The punishment for any offence such as fornication, adultery, premarital sex and pregnancy and consumption of alcohol are all subjected to the punishment of flogging. Similarly, the state ordains female citizens to receive the permission of their male guardians when it comes to the matter of marriage (and remarriage). But this image of protection of women in the UAE (and other Middle Eastern states) is deceiving, since women are actually treated as second rate citizens. Depending on the state, women are not allowed to drive a car. They are subservient to their husband and require his permission to: "leave the house, take up employment, or to engage in fasting or forms of worship other than what is obligatory." Homosexuality is illegal in the UAE, despite many nations accepting and safeguarding the rights of the LGBT community, and those that are found to be gay may be put in prison or even put to death.
Lack of Freedom of Speech
While you may be enticed by the rich tourism industry of the UAE, there is something you need to be mindful of; there isn’t freedom of speech when it comes to being critical of the government, the royal family and/or the law enforcement agencies. Any protest against government officials or against the law itself are punishable in court. Social networking sites and blogs aren’t exempted from this restriction either.
The labor rights
The workforce of the UAE comprises of a large amount of expatriates when it comes to blue and white collared jobs. However, there aren’t strict laws governing this and with the lack of rights to citizenship, property ownership or any government support, these expatriates fail to be a part of the country. Forced deportation has been on the rise and discrimination against Asian workers has popped many questions internationally about the human rights violations in UAE.

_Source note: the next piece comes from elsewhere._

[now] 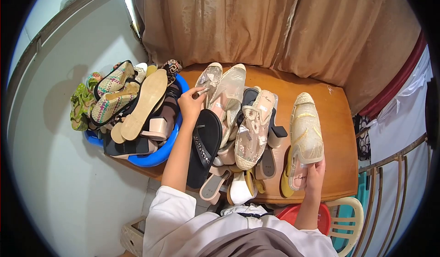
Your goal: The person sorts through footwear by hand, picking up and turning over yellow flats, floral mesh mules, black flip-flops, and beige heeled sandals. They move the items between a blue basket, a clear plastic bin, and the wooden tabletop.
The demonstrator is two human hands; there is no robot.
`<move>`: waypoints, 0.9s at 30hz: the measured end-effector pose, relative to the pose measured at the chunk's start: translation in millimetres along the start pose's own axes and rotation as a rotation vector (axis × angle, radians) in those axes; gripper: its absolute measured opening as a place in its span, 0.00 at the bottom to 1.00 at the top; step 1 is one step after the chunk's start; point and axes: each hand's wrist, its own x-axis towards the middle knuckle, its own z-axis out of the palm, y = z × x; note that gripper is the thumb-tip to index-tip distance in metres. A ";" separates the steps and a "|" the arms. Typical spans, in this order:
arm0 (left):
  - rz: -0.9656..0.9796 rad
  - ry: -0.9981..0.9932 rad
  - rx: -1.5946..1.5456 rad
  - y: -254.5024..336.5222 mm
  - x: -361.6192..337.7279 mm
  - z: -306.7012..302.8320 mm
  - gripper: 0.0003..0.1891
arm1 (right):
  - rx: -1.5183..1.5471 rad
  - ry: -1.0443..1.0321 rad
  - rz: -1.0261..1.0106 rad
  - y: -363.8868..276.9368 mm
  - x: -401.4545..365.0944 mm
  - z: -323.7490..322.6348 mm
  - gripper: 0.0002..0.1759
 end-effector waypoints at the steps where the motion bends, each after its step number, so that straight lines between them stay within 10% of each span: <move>1: -0.045 -0.031 -0.090 1.3 -1.0 -3.4 0.09 | 0.004 -0.020 0.000 0.2 0.5 1.9 0.34; 5: -0.197 -0.039 -0.814 -23.8 10.7 1.1 0.11 | -0.027 -0.069 0.025 -3.0 3.8 12.6 0.31; 27: 0.014 0.229 -1.388 70.3 15.9 -69.5 0.09 | 0.067 -0.605 0.336 -0.8 7.5 130.5 0.31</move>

According to the data gathered over time, an illegal industry of prostitution exists in the UAE, which adds to the major part of Dubai’s economy - the tourism industry. The problem had not yet been resolved as the constitution remains conservative about the matter.

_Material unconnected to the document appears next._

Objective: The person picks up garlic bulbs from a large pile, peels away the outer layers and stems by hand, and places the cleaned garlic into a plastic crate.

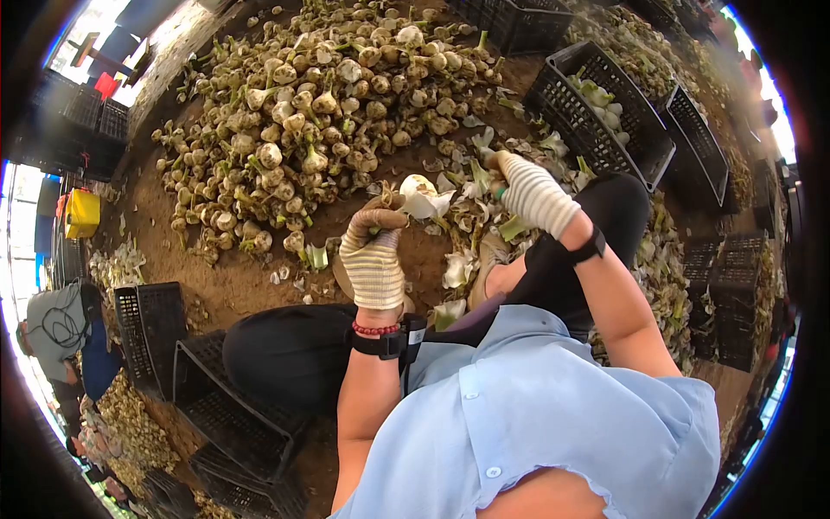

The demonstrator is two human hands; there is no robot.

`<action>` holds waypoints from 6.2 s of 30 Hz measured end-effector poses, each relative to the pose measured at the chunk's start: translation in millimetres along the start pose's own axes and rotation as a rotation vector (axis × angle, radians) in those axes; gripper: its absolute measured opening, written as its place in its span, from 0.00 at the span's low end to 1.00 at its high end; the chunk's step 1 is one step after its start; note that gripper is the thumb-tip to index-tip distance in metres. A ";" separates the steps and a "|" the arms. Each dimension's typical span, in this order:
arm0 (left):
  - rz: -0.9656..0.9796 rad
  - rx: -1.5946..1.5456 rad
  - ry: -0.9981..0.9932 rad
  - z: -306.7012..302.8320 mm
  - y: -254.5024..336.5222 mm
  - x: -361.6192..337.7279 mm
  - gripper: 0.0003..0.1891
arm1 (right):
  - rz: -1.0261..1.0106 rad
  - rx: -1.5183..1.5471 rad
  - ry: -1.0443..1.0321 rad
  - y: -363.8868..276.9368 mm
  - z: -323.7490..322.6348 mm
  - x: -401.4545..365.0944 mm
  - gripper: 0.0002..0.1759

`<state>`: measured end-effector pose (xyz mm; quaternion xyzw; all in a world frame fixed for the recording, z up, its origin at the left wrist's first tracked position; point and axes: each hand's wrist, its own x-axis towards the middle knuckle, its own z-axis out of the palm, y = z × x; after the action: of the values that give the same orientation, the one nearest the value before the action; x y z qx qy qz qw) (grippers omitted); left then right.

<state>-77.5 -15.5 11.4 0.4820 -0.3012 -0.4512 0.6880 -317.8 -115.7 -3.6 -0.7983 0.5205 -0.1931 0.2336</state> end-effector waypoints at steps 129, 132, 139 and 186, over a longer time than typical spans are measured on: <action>0.109 0.344 -0.072 16.6 -17.6 0.7 0.09 | -0.127 0.002 0.071 -53.7 -8.2 2.1 0.16; 0.170 0.442 -0.042 24.7 -18.6 -4.2 0.09 | -0.116 -0.110 0.049 -92.5 -2.7 -2.5 0.15; 0.264 0.506 -0.031 15.6 -25.1 -4.1 0.09 | -0.118 -0.149 0.239 -79.5 9.5 -0.3 0.15; 0.062 0.318 -0.112 15.8 -12.6 1.3 0.07 | -0.208 0.150 -0.016 -48.0 -12.2 3.1 0.09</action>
<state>-94.6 -24.5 5.2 0.5493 -0.4214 -0.4027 0.5988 -287.8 -103.9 34.1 -0.8296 0.4173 -0.2484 0.2755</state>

The child camel jockeys are yet another part of the uncivilized forms of human rights violation in the UAE, with children of tender ages used as camel jockeys in camel races (a popular sport in UAE) and can subsequently lead to death, physical deformities or injuries.In addition, there is physical and sexual abuse of these children along with a lifetime of slavery.
This practice has prevailed for a long time and in 2002, it was finally banned with the ruling against it, stating that no person under the age of 15 years and weight of 45 Kg would be allowed to ride camels in the races.